Take the lines below beginning at the line that has "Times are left" and stopping after the line that has "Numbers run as", and print them exactly as they are, with no other lines.
◆ ◆ ◆
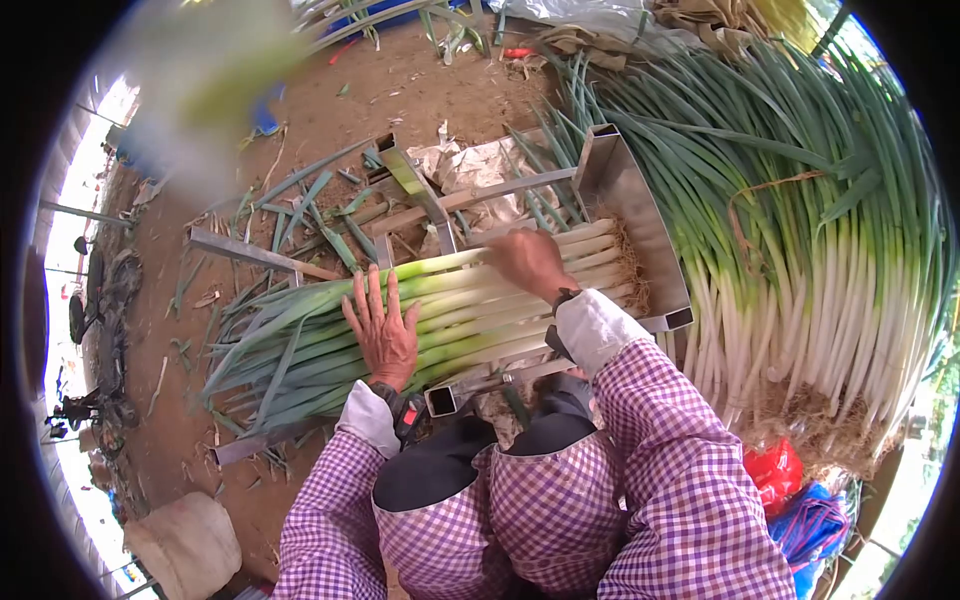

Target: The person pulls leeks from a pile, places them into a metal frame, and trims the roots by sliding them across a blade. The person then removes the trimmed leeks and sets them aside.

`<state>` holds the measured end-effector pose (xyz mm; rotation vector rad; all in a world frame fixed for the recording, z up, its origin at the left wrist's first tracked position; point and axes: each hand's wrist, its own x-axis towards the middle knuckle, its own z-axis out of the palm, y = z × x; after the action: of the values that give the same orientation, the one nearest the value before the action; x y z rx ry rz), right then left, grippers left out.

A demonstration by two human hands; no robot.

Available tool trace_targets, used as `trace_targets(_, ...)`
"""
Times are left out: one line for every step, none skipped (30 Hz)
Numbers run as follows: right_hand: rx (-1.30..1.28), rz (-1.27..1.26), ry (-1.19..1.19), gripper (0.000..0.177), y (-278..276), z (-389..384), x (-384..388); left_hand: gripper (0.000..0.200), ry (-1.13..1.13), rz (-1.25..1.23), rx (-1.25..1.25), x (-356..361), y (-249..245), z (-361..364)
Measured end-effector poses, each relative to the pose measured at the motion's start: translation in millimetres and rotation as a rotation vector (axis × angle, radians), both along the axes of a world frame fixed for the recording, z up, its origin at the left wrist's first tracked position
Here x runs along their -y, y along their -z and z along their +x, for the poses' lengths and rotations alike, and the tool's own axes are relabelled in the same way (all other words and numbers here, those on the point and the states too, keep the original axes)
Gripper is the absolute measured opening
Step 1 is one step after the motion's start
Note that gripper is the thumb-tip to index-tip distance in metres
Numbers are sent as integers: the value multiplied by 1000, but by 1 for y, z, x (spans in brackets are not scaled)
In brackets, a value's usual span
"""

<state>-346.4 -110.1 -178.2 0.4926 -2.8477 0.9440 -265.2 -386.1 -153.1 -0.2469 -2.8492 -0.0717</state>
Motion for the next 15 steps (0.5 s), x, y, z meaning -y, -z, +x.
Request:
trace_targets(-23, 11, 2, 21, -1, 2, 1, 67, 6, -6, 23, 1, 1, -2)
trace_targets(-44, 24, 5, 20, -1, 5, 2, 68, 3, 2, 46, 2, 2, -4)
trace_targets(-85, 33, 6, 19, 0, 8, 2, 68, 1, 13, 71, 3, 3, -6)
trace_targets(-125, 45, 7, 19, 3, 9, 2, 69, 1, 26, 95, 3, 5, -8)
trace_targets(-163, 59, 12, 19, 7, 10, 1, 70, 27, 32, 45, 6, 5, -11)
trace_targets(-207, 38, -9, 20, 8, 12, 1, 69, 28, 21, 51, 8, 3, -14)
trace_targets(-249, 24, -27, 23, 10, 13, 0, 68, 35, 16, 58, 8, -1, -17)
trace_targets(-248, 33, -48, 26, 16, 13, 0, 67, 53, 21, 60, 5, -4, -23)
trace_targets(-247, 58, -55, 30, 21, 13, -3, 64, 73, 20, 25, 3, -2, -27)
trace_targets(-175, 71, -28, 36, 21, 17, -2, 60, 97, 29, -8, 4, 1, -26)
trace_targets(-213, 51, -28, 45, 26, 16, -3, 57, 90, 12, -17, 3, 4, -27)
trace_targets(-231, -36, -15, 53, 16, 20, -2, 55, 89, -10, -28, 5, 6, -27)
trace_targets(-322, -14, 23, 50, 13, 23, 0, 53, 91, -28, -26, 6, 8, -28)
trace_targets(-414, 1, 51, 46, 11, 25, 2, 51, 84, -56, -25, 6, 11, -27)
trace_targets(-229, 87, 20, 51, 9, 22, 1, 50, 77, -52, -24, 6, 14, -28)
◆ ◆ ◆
*EXERCISE RESULT*.
Times are left out: one line for every step, none skipped (30 Hz)
Numbers run as follows: right_hand: rx (-1.30..1.28), rz (-1.27..1.26), ry (-1.19..1.19), gripper (0.000..0.177), y (-278..276), z (-389..384), x (-384..388); left_hand: gripper (0.000..0.200), ry (-1.13..1.13), rz (-1.25..1.23), rx (-1.25..1.25), x (-356..361), y (-249..245), z (-361..364)

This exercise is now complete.